◆ **WORK ITEM**
When you reach the line containing "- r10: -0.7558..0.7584" in the data below, begin returning lines exactly as written, and stop once the line containing "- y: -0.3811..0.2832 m" has been returned.

(Dataset items)
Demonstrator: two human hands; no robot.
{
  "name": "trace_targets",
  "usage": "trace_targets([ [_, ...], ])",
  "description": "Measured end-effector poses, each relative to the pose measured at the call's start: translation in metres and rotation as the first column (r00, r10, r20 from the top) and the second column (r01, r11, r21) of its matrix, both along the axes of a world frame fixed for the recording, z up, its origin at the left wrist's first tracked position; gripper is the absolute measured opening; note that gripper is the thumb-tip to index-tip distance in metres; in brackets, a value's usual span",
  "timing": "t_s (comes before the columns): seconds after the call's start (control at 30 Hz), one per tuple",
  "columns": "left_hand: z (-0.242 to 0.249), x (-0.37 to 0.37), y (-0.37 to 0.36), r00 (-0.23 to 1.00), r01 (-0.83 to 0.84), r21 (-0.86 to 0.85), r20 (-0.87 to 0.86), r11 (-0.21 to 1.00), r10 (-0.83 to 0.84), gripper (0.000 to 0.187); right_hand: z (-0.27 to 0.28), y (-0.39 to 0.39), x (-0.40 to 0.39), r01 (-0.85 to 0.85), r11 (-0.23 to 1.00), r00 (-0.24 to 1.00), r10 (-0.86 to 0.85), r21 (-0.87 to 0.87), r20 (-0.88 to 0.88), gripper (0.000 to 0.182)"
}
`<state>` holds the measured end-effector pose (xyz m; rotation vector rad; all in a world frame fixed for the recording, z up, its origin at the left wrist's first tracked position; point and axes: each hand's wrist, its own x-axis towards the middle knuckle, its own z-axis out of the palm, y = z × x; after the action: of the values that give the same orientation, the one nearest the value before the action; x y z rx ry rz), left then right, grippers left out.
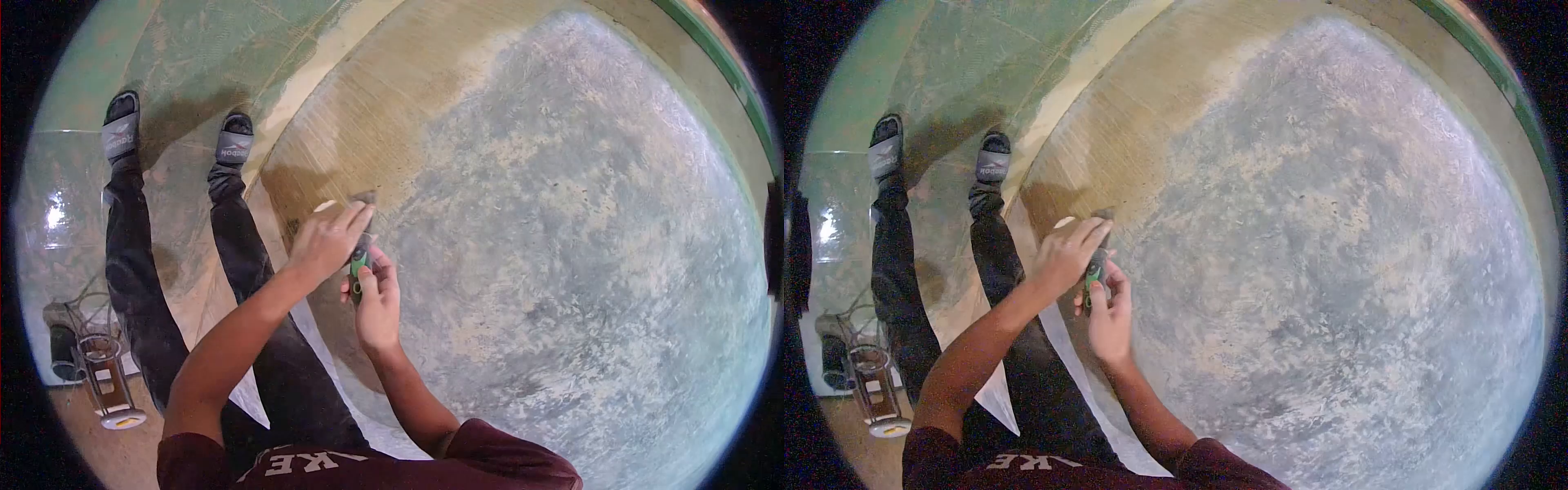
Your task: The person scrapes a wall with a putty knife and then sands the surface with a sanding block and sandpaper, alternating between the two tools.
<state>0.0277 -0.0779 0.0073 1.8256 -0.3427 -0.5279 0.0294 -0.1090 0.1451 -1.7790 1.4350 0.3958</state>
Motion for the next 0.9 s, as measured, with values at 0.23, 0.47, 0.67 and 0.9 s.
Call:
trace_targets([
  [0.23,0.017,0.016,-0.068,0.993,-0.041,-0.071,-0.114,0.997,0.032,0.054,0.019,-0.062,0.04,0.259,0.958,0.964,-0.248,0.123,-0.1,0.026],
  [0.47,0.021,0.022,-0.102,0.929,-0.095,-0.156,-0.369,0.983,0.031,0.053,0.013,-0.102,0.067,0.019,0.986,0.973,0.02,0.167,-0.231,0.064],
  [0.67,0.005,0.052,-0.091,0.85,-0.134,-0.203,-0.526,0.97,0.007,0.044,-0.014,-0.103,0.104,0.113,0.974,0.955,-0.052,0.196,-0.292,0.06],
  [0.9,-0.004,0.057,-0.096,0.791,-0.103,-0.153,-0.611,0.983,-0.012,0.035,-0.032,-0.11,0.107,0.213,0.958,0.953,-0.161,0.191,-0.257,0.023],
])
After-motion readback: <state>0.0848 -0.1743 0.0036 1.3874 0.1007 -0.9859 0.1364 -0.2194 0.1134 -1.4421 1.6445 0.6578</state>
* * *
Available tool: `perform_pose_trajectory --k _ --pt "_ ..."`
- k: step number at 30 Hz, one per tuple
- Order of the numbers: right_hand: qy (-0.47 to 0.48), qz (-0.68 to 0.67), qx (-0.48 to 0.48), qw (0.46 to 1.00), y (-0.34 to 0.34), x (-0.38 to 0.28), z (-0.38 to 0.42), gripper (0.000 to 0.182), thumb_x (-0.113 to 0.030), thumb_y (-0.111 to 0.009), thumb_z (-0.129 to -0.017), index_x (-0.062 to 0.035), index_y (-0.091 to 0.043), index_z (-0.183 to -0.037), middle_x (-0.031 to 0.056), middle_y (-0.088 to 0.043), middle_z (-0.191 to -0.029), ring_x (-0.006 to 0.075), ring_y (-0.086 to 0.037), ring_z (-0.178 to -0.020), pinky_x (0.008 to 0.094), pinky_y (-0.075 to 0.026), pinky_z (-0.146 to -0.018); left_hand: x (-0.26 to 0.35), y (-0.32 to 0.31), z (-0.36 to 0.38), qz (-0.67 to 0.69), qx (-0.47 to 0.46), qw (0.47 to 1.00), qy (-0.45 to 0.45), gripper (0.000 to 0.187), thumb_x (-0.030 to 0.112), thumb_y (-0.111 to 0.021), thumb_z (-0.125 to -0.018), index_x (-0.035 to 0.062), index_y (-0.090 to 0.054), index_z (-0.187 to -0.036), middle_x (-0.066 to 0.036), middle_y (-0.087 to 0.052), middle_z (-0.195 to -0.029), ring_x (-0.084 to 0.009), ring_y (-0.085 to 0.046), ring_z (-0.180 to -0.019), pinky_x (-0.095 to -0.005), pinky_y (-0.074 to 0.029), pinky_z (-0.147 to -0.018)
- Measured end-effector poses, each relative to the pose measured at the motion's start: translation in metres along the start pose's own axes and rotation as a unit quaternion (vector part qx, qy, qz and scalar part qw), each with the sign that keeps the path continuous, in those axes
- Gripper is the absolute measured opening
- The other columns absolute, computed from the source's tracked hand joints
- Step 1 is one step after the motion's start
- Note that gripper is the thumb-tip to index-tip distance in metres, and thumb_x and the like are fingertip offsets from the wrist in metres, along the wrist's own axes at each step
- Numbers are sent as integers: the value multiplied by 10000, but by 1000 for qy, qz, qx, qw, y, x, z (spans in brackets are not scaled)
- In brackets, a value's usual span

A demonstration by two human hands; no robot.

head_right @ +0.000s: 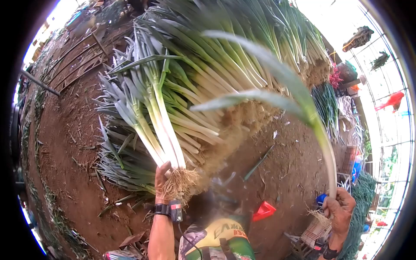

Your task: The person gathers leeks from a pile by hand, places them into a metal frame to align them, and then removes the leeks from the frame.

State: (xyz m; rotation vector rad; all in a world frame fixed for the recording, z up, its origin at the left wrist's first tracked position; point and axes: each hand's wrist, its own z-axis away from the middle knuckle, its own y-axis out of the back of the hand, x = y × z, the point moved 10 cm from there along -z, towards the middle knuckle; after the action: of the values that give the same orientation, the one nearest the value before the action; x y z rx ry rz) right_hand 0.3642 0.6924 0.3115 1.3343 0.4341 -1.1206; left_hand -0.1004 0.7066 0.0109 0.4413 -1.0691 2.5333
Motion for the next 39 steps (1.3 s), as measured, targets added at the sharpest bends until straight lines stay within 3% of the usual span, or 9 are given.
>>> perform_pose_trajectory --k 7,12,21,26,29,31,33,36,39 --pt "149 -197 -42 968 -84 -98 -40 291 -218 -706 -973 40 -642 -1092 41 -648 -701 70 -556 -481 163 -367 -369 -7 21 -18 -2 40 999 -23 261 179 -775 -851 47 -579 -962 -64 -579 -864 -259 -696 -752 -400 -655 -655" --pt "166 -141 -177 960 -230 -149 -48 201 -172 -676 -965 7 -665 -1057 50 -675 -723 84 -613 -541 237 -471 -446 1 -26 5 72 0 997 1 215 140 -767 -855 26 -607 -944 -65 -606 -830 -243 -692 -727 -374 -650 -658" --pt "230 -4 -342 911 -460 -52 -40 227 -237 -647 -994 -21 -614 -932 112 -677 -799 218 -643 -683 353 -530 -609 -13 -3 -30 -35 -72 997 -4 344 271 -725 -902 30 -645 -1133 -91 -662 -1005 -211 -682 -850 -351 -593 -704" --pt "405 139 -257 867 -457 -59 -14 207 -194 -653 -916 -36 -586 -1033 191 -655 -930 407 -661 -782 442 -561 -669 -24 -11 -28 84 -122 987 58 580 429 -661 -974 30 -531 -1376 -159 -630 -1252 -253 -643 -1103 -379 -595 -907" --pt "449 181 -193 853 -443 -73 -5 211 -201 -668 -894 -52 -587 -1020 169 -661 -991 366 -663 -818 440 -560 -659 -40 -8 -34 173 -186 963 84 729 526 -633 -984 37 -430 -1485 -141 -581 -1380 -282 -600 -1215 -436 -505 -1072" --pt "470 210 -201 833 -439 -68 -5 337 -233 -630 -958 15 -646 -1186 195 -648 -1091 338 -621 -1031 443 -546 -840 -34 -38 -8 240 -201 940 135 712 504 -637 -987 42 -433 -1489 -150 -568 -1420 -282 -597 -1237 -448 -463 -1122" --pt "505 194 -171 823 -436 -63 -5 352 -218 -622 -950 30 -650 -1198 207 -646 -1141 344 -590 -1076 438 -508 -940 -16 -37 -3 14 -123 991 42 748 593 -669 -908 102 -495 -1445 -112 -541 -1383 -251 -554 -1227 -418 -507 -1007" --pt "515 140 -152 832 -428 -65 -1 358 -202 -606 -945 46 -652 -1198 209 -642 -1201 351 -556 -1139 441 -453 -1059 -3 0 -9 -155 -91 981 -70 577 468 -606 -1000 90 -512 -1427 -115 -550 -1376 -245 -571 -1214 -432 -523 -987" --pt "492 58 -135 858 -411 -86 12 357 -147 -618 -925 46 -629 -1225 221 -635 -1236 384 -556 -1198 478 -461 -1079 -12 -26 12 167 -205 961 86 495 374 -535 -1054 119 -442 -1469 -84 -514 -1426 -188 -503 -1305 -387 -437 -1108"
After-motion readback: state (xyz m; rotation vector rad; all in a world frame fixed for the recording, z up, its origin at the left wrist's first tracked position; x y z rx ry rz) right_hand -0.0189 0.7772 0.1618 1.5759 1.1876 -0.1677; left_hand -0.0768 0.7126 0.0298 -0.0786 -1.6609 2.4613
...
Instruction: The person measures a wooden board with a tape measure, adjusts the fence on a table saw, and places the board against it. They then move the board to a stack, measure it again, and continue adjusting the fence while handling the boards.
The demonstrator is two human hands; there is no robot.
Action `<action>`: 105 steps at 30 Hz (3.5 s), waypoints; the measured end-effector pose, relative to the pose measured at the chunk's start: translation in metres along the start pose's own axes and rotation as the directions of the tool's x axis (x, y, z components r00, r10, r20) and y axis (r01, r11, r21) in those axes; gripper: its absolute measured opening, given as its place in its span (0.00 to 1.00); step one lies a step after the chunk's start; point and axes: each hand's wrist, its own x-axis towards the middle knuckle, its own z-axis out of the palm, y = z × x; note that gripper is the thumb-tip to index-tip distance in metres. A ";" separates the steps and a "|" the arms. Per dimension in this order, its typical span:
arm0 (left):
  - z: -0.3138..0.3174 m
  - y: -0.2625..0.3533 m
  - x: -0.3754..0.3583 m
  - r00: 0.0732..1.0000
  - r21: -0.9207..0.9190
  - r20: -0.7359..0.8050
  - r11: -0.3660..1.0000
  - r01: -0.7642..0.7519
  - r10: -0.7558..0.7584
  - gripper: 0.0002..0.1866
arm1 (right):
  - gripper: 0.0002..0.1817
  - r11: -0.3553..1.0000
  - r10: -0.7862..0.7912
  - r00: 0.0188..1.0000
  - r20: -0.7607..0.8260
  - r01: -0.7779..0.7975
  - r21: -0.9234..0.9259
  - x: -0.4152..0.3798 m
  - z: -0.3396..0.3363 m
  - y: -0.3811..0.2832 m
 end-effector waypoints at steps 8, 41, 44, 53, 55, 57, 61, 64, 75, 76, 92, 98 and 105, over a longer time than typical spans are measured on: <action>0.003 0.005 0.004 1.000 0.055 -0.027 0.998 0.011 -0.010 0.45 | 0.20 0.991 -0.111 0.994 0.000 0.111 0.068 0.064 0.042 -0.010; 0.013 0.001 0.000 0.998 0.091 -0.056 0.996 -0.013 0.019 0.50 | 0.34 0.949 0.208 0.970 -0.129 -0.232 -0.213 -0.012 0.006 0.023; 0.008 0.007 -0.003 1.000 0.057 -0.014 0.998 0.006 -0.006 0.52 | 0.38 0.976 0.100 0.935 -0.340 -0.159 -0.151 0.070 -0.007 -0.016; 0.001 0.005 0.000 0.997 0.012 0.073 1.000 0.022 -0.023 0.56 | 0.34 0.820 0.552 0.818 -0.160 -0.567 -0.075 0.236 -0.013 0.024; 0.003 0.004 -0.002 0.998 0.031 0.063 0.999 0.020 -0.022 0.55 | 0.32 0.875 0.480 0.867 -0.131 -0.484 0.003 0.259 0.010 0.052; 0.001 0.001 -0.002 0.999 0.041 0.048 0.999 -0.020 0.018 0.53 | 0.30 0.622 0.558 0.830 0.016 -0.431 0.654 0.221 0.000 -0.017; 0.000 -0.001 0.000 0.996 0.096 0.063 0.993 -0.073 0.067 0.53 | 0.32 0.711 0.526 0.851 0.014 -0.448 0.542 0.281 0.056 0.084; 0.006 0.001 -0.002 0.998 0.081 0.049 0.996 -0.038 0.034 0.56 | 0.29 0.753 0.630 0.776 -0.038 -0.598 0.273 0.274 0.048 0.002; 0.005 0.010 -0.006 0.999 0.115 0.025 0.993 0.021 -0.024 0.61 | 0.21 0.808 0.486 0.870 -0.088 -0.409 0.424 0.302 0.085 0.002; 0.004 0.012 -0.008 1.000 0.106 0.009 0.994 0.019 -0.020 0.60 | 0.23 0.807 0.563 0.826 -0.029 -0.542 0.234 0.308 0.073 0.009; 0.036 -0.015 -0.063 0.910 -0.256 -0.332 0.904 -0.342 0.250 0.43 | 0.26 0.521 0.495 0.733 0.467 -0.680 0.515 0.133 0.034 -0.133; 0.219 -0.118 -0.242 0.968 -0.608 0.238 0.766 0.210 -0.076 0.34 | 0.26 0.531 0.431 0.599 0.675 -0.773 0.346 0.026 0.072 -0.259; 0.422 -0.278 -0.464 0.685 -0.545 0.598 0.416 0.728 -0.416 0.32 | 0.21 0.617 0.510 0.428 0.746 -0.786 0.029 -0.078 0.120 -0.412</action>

◆ **TASK ANSWER**
  - r10: -0.7558..0.7584
  - gripper: 0.0002..0.1866
arm1 (right):
  - gripper: 0.0002..0.1817
  - r11: -0.3553..1.0000
  - r10: -0.7862..0.7912
  - r00: 0.0188..1.0000
  - r20: -0.7607..0.8260
  - r01: -0.7779..0.7975
  - r21: -0.9234..0.9259
  - x: -0.4152..0.3798 m
  - z: -0.3396..0.3363 m
  - y: -0.3811..0.2832 m

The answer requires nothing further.